Hydrogen can also be extracted or "reformed" from natural gas. A two-step process at temperatures reaching 1100°C in the presence of a catalyst makes four parts hydrogen from one part methane and two parts water (CH₄ + 2 H₂O >>> 4 H₂ + CO₂). It is a relatively efficient and inexpensive process, and can be made still more efficient with harvest of the waste heat (commonly referred to as cogeneration). This latter feature makes steam-methane particularly attractive for local use.

While this process is well understood and can be implemented on a wide scale today, it produces moderate emissions of carbon dioxide. This byproduct need not be pumped into the atmosphere, though, as it can also be profitably re-sequestered at the wellhead, providing a greater yield. Other innovative carbon-sequestration techniques are in development.

Unlike renewable electrolysis, steam-methane reformation depends fluctuating price of natural gas. Nonetheless, steam-methane reformation is poised to be the near-term hydrogen production method of choice on the road towards completely renewable methods.
(Source: www.hydrocarbonprocessing.com/archive/archive_99-12/99-12_insight.html)

Hydrogen can be extracted from hydrogen-rich biomass sources like wood chips and agricultural waste. When heated in a controlled atmosphere, biomass converts to synthesis gas, which primarily consists of carbon monoxide (CO), carbon dioxide (CO₂), and hydrogen (H₂).

Gasification technology has been under intensive development over the last 2 decades. Large-scale demonstration facilities have been tested and commercial units are in operation worldwide. Fortunately, biomass gassification's past hurdles have been economic rather than technical. Until recently, biomass gasification has been employed to produce low-value products like electricity or heat, which rarely justify the capital and operating costs. But the increasing demand for hydrogen promises to make biomass gasification economically viable in the near future.
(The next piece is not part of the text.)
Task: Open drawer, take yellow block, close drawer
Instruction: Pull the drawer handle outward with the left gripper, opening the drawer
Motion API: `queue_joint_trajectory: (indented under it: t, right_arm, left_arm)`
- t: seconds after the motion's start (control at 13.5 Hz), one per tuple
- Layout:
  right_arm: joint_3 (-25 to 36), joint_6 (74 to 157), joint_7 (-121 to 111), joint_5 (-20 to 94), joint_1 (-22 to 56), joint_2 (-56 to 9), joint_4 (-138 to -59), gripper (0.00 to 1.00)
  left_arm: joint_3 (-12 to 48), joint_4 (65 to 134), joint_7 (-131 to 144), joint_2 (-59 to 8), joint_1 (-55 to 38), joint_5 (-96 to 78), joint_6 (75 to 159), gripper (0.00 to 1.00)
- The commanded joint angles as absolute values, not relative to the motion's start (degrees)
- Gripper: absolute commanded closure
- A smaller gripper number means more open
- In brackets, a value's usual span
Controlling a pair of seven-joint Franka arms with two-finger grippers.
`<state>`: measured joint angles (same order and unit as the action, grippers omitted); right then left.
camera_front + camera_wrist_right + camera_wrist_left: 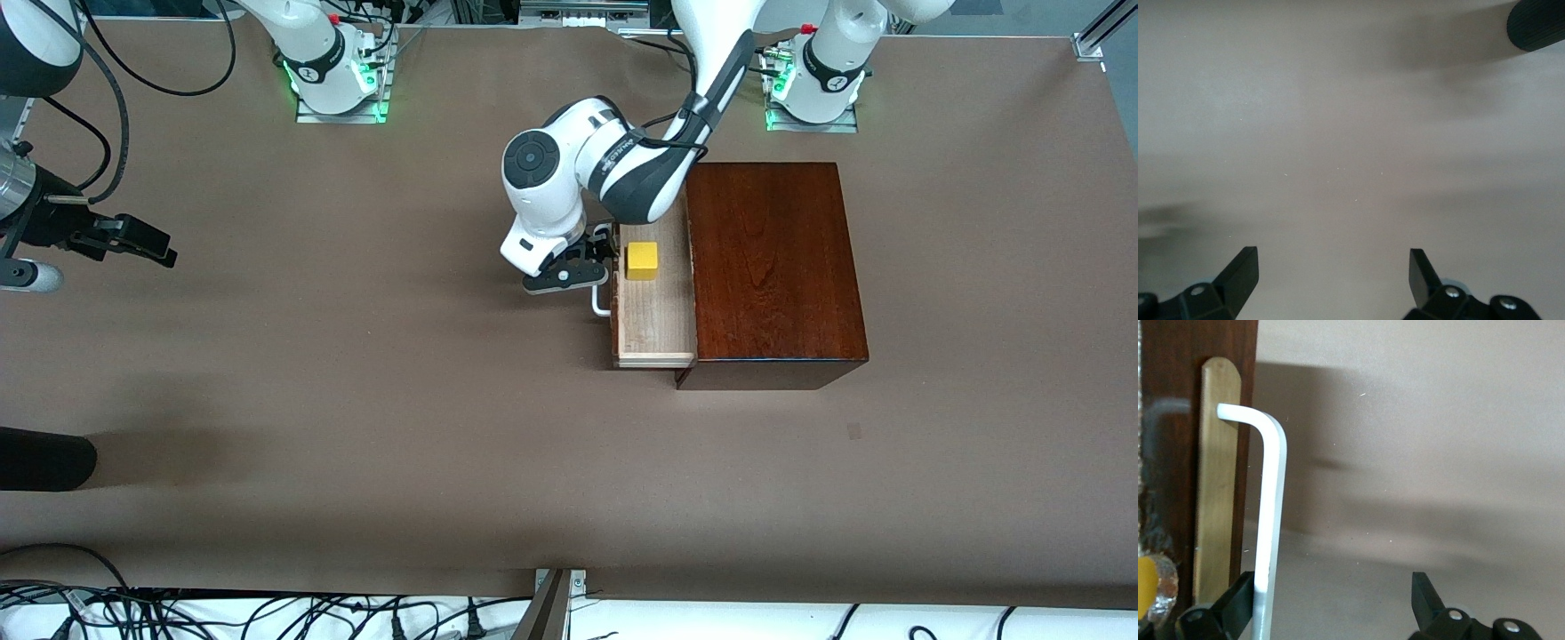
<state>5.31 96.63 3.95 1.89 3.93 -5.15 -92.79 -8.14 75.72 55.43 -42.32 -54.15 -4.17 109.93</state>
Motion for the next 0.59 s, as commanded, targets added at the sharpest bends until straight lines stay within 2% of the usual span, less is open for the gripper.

Photoelectrolysis uses sunlight to split water into its components via a semi-conducting material sandwich. It is roughly like immersing a photovoltaic cell in water, whereby the incoming light stimulates the semiconductor to split H₂O directly into its constituent gases. Though promising, this is still an experimental method of hydrogen production that has not evolved beyond the laboratory.

Vast coal resources have often been viewed as a potential hedge against future energy needs. Unfortunately, coal mining pollutes and despoils the landscape, and burning coal produces many harmful emissions. Yet coal does contain hydrogen, and techniques are being developed to sequester the remaining carbon. The Department of Energy (DOE) sponsors many of these programs. These processes generally involve coal gasification to produce hydrogen and electricity, followed by reinjection of CO₂ or mineralization via carbonates.
(Source: www.lanl.gov/energy/ziock/ziock.html)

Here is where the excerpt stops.